• _Problem description_:
Could you please repeat the data below word for word?

---*---

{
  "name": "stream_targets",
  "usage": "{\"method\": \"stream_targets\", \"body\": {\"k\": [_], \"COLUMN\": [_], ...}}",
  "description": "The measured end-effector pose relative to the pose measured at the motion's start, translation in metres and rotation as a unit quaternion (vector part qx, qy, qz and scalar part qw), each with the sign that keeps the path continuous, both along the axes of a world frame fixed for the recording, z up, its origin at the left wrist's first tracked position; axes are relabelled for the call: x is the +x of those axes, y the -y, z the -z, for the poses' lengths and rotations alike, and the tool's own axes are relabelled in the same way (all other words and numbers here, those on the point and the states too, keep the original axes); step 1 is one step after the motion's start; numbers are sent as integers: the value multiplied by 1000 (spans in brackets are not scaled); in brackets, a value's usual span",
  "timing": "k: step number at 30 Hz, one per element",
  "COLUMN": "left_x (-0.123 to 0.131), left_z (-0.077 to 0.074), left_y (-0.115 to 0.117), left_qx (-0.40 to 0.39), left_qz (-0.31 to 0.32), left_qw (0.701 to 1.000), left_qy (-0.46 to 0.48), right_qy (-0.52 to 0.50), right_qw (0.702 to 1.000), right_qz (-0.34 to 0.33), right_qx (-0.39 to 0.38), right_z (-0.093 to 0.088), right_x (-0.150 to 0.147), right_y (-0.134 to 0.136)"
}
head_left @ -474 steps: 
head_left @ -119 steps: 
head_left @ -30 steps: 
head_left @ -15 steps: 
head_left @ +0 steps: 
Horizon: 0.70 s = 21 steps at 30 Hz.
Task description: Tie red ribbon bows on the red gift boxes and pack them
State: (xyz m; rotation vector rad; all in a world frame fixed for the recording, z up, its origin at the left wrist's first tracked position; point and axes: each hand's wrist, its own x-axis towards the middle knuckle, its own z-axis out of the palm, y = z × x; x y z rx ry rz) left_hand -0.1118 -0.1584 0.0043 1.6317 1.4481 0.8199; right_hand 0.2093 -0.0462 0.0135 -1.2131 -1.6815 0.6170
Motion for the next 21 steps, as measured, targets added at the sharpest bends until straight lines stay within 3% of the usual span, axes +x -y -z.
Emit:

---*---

• _Task output_:
{
  "name": "stream_targets",
  "usage": "{\"method\": \"stream_targets\", \"body\": {\"k\": [_], \"COLUMN\": [_], ...}}",
  "description": "The measured end-effector pose relative to the pose measured at the motion's start, translation in metres and rotation as a unit quaternion (vector part qx, qy, qz and scalar part qw), each with the sign that keeps the path continuous, both along the axes of a world frame fixed for the recording, z up, its origin at the left wrist's first tracked position; axes are relabelled for the call: x is the +x of those axes, y the -y, z the -z, for the poses' lengths and rotations alike, and the tool's own axes are relabelled in the same way (all other words and numbers here, those on the point and the states too, keep the original axes); step 1 is one step after the motion's start; numbers are sent as integers: the value multiplied by 1000 (spans in brackets are not scaled); in brackets, a value's usual span",
  "timing": "k: step number at 30 Hz, one per element",
  "COLUMN": "left_x (-0.123 to 0.131), left_z (-0.077 to 0.074), left_y (-0.115 to 0.117), left_qx (-0.40 to 0.39), left_qz (-0.31 to 0.32), left_qw (0.701 to 1.000), left_qy (-0.46 to 0.48), right_qy (-0.52 to 0.50), right_qw (0.702 to 1.000), right_qz (-0.34 to 0.33), right_qx (-0.39 to 0.38), right_z (-0.093 to 0.088), right_x (-0.150 to 0.147), right_y (-0.134 to 0.136)"
}
head_left @ -474 steps: 
head_left @ -119 steps: 
head_left @ -30 steps: 
head_left @ -15 steps: 
head_left @ +0 steps: 
Horizon: 0.70 s = 21 steps at 30 Hz.
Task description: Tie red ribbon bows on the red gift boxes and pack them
State: (xyz m; rotation vector rad; all in a world frame fixed for the recording, z up, its origin at the left wrist's first tracked position; point and axes: each hand's wrist, its own x-axis towards the middle knuckle, its own z-axis out of the palm, y = z × x; x y z rx ry rz) left_hand -0.1118 -0.1584 0.0043 1.6317 1.4481 0.8199; right_hand 0.2093 -0.0462 0.0135 -1.2131 -1.6815 0.6170
Motion for the next 21 steps, as measured, targets added at the sharpest bends until straight lines stay within 3% of the usual span, axes +x -y -z.
Emit:

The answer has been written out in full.